Gece çok şiddetli yağmur ve soğuk ile uyuyorsun...
Saatler 4.17'yi gösterdiğinde kıyamet mi kopuyor dersin, cehennem mi dersin asrın depremiyle, felaketiyle uyanıyorsun!..
Depremin kendi doğallı yanısıra sanki birileri ya da bir ulvî güç başta kadim kent Hatay'ı ve civarı illeri haritadan silmek istercesine, dilercesine salladıkça salladı...
Depremler büyük yıkıma neden oldu.
On binlerce ölü, sakat kalan binlerce kişi, enkazda bulanamayan kayıplar ve binlerce bina enkaza dönüştü.
İlk üç gün kimse gelmedi…
"asrın değil, bin asrın" felaketi yaşadığımız ... Böyle bir deprem dünyada ancak bin yılda bir olur, biz işte bunu yaşadık. Özellikle en çok yıkım medeniyetler kenti Hatay'da oldu.
Enkaz altındakiler bağıra bağıra öldüler, sağ kalanlar soğuktan dondular, açlıktan perişan oldular.Aylarca ÇADIR bile alamadılar…
Peki bu sorulara yanıt verecek bir etkili-yetkili bir kişi var mı?
"Siz hiç diri diri gömüldünüz mü beton bloklarla?

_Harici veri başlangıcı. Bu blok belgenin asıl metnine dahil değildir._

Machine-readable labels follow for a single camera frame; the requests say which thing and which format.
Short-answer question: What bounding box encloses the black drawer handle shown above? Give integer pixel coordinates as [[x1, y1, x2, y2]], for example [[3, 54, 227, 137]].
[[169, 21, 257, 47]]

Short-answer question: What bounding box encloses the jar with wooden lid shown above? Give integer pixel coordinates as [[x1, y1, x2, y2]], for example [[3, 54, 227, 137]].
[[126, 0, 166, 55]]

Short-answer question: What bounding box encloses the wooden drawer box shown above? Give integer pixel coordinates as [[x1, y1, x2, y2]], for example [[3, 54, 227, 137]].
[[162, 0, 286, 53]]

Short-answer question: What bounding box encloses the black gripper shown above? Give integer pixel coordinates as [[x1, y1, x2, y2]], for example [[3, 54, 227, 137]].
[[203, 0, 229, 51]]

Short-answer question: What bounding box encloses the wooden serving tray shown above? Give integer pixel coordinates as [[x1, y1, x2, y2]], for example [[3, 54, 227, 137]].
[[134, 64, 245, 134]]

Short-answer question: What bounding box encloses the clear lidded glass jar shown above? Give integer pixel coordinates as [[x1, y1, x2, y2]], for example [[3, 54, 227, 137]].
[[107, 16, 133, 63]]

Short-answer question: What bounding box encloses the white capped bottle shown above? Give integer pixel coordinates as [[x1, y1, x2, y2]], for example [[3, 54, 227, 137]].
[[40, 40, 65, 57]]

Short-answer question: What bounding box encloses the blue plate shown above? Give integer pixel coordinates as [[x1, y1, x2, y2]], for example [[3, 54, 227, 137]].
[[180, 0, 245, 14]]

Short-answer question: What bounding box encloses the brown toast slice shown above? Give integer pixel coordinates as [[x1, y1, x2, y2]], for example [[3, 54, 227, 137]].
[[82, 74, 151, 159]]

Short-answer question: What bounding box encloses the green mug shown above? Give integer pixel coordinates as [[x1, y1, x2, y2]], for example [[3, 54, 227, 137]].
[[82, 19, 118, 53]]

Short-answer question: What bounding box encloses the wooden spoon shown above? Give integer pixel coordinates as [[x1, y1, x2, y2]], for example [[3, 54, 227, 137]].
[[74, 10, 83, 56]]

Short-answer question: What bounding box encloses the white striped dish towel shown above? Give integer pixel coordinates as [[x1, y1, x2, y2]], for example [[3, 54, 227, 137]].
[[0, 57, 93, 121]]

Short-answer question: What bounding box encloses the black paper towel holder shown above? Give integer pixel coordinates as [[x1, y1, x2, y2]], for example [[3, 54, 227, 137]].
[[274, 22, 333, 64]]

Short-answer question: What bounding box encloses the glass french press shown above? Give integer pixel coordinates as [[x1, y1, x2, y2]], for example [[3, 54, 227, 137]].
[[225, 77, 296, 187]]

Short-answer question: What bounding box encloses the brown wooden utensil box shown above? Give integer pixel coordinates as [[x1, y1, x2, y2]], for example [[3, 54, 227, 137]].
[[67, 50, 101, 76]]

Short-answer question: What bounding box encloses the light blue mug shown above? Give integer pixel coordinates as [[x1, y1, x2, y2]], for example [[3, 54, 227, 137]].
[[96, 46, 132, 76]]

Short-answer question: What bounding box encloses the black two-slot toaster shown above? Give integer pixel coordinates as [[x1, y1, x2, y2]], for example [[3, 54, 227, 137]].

Siz hiç yanınızda yakınlarınızın ölü bedenleriyle baş başa günlerce nefes almadan kurtarılmayı beklediniz mi?
Yardımın gelmesinden umudunuzu kesip soğuktan donarak ölümünüzü beklediniz mi hiç?
Bir şekilde kurtulduktan sonra, ilgisizlik ve terkedilmişlik nedeniyle onlarca kez ölmek istediniz mi?
Siz hiç geriye bakıp yaşadığınız için pişman oldunuz mu?"
Şimdi de toz bulutunda boğulmaya, Asbestten kanser olmaya mahkum ediliyor insanlık… Ne enkazın altındakilerin ne de üstündekilerin sesi duyuluyor.
5 ay 5 gün oldu, 155 gün oldu...
-mış gibi yaparak geçirdiğimiz koca bir 5 ay 5 gün. Tarifsiz ve sonsuz bir acıyla yaşamayı öğrenmeye başladık.
Depremin yıkıcı etkileri geride kalırken;
Medeniyetler kentimiz sinek, böcek, asbest ve çöp gibi sağlığı tehdit eden mikroplarla dolu ama her şey normalmiş gibi gösteriliyor.
Sevdiklerimiz, evimiz, memleketimiz, hayatımız olmadan geçen bu 5 ay 5 gün içinde özlemimiz her geçen gün çığ gibi büyüyor. Kendimi ve hayatımı çok özledim. Alışmak zorunda kaldığımız bu hayat için çok üzgünüm...
Giden kayıplarımızın sayısını bile tam bilmiyoruz. Bizlerde öldük ama gömülmedik.
Sevgi, hoşgörü, barış ve kardeşlik kenti Hatay kimliğini arıyor.